Exercise prompt:
From the records, return each line that has the word "garment" in it.

Excerpts from a dataset
>>>

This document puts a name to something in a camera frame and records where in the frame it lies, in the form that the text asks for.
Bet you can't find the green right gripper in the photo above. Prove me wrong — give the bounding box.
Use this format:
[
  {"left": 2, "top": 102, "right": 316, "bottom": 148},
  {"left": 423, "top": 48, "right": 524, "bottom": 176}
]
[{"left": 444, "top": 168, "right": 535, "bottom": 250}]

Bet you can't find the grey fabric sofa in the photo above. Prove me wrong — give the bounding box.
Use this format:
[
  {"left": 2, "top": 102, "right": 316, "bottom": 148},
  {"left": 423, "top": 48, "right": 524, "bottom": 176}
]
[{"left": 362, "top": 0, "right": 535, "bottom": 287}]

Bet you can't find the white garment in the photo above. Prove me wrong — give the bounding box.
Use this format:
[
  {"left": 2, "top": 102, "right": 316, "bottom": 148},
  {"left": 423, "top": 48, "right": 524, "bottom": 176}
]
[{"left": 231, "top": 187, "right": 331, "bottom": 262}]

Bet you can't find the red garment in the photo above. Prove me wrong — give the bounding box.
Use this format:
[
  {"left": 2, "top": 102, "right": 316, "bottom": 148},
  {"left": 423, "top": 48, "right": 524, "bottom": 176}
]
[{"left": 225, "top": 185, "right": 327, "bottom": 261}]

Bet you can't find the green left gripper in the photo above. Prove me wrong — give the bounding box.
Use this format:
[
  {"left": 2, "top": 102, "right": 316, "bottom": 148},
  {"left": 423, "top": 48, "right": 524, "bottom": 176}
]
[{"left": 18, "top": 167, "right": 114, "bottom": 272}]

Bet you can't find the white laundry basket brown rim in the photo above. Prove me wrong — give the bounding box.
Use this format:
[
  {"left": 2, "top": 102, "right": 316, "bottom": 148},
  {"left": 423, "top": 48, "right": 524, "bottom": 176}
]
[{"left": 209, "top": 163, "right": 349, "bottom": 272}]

<<<

Finished exercise:
Bet you can't find the white garment in the photo above. Prove me wrong — give the bounding box.
Bet you can't find the red garment in the photo above. Prove me wrong — give the bounding box.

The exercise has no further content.